Each imported archive or individual file will appear in the Data tree of the Tree Area when import is complete.

Loading an Excel table

After the uploading step of an Excel table is completed, the following additional options will be displayed as shown below:

_images/42.png

The format of the imported file is detected automatically and is indicated in the field “Format”. In the figure above it is the Tabular format, which includes the XLS format among others. Verify the automatically detected format and, if necessary, refine it manually using the drop-down menu. Next, verify the following fields.

Name for table – the name of the uploaded Excel table is shown automatically; you can modify it, and under this name the table will be shown in the tree after import is completed. “Sheet name” – with the help of the drop-down menu specify which page of the Excel file should be imported (for Excel files with multiple pages).

Header row index – the number of header rows in the Excel table is detected automatically, in this example there is one header row. Verify automatic detection and if necessary correct the number. “First data row index” – the number of the row where the data start is detected automatically, in this example the data start in the second row and in the field figure “2” is shown. Verify automatic detection and, if necessary, correct the number.

Column for ID – use the drop-down menu to indicate which column in the imported table contains unique identifiers. The column “ID” is suggested automatically. Verify automatic suggestions and refine it as necessary.

Type of the table – this field aims to specify what type of IDs are used as identifiers in the imported Excel table. Use the drop-down menu to specify. In this example IDs in the Excel table correspond to Entrez gene IDs, and correspondingly in the figure below “Genes: Entrez” is specified.

Species – use the drop down menu to specify the biological species that corresponds to the IDs.

_images/51.png

After that, press the [Import] button, and you can find the imported table in the tree, under the location specified in the “Import file” form in the field “Target folder”.

A number of file formats can be defined for import.
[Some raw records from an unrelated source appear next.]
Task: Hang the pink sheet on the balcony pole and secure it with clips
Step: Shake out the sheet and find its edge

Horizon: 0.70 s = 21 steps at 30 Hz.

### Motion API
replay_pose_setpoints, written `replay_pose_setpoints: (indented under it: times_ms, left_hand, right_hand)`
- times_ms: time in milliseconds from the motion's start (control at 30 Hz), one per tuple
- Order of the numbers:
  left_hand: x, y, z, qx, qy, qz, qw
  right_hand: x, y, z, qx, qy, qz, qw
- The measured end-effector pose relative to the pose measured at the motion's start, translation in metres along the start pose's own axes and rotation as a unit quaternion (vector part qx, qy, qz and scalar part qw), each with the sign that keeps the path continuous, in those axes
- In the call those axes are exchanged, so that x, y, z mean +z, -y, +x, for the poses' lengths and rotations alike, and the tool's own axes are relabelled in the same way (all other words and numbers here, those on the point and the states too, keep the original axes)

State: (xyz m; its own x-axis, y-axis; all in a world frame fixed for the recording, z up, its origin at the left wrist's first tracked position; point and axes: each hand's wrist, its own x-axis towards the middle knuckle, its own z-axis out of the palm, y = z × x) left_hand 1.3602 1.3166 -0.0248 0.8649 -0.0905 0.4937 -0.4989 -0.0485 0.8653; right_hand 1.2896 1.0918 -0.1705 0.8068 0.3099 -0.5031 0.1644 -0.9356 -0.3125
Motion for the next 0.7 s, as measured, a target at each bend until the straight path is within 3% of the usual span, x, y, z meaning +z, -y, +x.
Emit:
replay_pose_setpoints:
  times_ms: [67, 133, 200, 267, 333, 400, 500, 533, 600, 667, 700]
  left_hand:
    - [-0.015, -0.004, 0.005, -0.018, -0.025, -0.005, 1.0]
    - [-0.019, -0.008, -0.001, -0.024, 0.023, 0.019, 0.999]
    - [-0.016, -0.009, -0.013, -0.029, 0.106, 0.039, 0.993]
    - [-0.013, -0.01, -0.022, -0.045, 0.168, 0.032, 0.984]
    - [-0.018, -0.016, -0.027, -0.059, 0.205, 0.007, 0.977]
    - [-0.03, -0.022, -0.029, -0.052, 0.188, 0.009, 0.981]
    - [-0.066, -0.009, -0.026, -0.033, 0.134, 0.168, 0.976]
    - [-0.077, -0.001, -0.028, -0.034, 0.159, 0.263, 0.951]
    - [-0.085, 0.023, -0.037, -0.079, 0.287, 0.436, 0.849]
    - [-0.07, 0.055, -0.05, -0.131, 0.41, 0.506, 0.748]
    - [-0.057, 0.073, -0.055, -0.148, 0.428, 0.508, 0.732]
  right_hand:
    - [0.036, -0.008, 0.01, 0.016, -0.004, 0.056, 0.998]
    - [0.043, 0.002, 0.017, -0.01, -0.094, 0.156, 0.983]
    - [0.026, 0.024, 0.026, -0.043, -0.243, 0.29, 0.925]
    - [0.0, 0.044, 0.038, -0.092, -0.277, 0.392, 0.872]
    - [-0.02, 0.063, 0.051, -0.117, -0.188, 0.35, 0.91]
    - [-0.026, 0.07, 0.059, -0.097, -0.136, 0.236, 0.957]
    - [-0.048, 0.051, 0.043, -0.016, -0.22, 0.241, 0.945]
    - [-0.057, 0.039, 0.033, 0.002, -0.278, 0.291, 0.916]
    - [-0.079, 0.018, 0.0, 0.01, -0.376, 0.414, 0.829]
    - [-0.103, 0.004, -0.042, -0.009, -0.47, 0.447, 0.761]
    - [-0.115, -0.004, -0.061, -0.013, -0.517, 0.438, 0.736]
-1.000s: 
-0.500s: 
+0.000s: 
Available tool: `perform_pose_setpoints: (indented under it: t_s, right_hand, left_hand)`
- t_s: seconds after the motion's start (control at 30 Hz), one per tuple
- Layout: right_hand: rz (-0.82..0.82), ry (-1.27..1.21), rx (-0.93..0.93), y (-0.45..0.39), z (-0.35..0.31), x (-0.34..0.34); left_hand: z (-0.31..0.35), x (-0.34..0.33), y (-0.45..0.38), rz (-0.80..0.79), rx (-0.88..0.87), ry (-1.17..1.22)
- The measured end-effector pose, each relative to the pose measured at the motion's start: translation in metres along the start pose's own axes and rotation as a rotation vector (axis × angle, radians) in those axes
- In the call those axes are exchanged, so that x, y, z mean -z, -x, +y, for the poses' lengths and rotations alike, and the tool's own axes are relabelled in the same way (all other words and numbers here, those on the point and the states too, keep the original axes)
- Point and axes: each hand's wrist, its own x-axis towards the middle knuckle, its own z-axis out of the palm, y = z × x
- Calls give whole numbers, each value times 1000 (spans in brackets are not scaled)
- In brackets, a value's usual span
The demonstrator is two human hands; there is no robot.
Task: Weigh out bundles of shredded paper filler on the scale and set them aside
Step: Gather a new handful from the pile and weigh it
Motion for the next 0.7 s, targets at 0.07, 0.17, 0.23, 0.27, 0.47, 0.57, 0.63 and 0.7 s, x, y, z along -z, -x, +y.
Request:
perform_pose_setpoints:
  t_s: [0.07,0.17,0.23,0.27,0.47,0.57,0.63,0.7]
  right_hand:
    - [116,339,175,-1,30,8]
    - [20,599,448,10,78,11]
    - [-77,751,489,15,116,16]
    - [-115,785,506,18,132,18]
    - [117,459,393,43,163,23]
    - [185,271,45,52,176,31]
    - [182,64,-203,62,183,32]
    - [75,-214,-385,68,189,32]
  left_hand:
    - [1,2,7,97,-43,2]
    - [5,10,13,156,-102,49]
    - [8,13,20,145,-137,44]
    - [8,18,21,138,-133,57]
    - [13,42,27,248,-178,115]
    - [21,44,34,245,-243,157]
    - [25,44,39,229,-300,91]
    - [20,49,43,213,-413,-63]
You find them listed when opening the “Format” selection list. If you can’t find the required format explicitly listed, select “Generic file”.

Uploading data from URL

This option allows you to upload data directly from the web, e.g. by indicating an FTP address, which is significantly faster in comparison with downloading to a local computer and then uploading into the geneXplain platform. If your data are located on a web server, this would be a preferable way of importing.

First, press [Web/FTP] button on the “Import file” form, and indicate the ftp address in the newly opened form as shown below:

_images/62.png

Paste plain DNA sequence

If you would like to import a plain DNA sequence, not saved in any file before, first, choose the button [Raw] on the form “Import file”, and a new form will be opened as shown below:

_images/72.png

Paste the DNA sequence in the window “Type file content here”, and in the field “Name” specify a name as it should appear in the tree after importing.

Upload SRA files by SRR ID

If you would like to upload data from the Sequence Read Archive (SRA) you can do it directly using the SRR IDs of the respective samples. For this, choose the button [Raw] on the form “Import file”, and paste the SRR IDs of the sample(s) of your interest in one row as shown below:

_images/SRR_initial.png

When you will click on [OK], you will see that the platform has automatically detected the type of your file(s) as Sequence Read Archive files:

_images/SRR_final.png

Click on [Start] to launch the import.

The Cleanup existing option ticked by default will rewrite any existing SRR files with the same names as the ones being loaded via the current import in your target folder.

When import will be finished, the newly loaded SRR files will appear in the target folder that you have specified in the Target folder field of the form presented above (by default, it will be the Data folder of your project).